> Activity: Copy out each line of the data below in which "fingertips" appears.

[Stored items]
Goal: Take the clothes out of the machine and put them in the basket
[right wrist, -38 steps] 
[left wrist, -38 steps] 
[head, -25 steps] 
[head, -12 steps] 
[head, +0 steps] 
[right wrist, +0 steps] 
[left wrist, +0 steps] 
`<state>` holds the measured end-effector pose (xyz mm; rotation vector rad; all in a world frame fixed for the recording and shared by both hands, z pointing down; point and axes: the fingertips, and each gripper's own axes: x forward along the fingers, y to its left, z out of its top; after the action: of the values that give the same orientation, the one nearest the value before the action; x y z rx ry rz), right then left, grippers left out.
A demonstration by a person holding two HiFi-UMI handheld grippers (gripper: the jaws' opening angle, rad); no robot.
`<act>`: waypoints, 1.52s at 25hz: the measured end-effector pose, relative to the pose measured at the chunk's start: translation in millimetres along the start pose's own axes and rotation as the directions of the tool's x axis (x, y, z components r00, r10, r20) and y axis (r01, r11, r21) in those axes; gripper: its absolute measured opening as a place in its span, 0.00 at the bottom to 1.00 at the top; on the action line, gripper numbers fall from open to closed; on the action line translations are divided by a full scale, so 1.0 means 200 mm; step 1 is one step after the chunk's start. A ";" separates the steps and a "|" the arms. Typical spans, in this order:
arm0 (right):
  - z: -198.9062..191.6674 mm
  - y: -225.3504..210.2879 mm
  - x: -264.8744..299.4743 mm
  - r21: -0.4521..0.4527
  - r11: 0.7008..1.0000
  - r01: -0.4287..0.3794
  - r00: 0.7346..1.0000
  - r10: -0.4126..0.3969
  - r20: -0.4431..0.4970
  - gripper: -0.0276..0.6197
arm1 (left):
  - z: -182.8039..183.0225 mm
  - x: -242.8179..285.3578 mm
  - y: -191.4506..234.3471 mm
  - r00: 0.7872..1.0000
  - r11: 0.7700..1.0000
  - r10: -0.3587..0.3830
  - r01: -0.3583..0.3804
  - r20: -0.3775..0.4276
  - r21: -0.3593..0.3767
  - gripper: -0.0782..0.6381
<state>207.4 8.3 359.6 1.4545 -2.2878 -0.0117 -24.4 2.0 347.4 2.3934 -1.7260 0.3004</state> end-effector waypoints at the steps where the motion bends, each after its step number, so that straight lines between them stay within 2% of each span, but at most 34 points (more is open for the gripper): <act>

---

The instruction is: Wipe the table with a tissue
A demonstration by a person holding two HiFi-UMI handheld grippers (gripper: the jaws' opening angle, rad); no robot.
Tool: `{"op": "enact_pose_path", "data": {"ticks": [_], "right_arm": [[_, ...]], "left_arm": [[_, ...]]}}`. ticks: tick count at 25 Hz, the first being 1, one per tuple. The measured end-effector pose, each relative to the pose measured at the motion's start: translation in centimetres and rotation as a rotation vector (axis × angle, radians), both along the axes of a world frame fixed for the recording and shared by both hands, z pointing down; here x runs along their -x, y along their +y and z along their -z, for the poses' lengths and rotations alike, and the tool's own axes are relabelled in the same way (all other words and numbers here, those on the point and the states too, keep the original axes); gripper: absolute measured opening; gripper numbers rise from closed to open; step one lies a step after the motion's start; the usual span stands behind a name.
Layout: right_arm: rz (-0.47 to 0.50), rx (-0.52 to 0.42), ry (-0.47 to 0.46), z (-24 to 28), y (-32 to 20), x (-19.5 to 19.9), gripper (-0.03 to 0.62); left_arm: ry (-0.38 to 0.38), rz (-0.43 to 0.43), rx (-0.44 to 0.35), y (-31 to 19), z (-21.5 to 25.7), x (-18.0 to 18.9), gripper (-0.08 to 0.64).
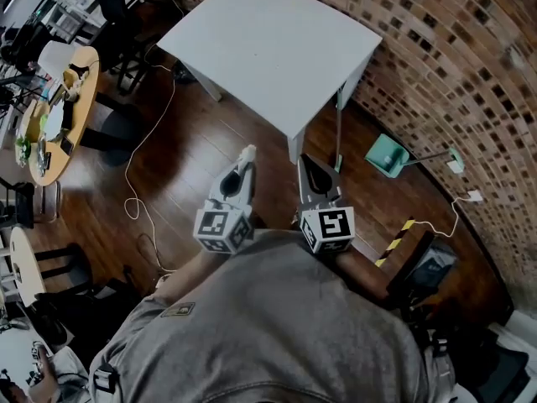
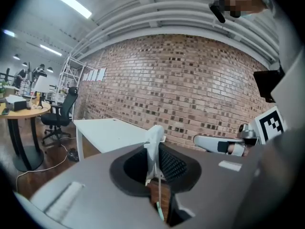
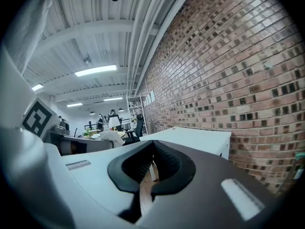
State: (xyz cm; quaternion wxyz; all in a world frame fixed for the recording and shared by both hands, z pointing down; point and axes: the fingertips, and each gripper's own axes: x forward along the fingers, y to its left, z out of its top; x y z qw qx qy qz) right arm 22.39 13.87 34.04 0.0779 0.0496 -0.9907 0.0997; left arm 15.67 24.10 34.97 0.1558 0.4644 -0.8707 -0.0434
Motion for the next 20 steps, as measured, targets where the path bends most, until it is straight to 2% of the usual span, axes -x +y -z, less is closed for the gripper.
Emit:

> Solution to the exercise:
`<state>` holds the measured end-effector pose (xyz mm; rotation vector rad; all in a world frame fixed for the recording and shared by both hands, z pointing down; point and axes: the fingertips, and each gripper's own axes: x forward along the fingers, y to its left, z out of its top; after the action: of the values that give the same orientation, the one nearest the value before the action; x y z rx ry rz), right then left, grippers left out.
State: (xyz cm; quaternion wxyz; all in a world frame fixed for the recording and shared by both hands, z pointing down; point and axes: the fingertips, and each gripper's own axes: x forward along the fingers, y to its left, z out of its top; x y z qw qx qy qz) right arm 22.39 13.87 34.04 0.0779 0.0496 -0.9907 0.0997; left arm 15.67 24.10 34.97 0.1558 0.4644 -0.8707 -0.0434

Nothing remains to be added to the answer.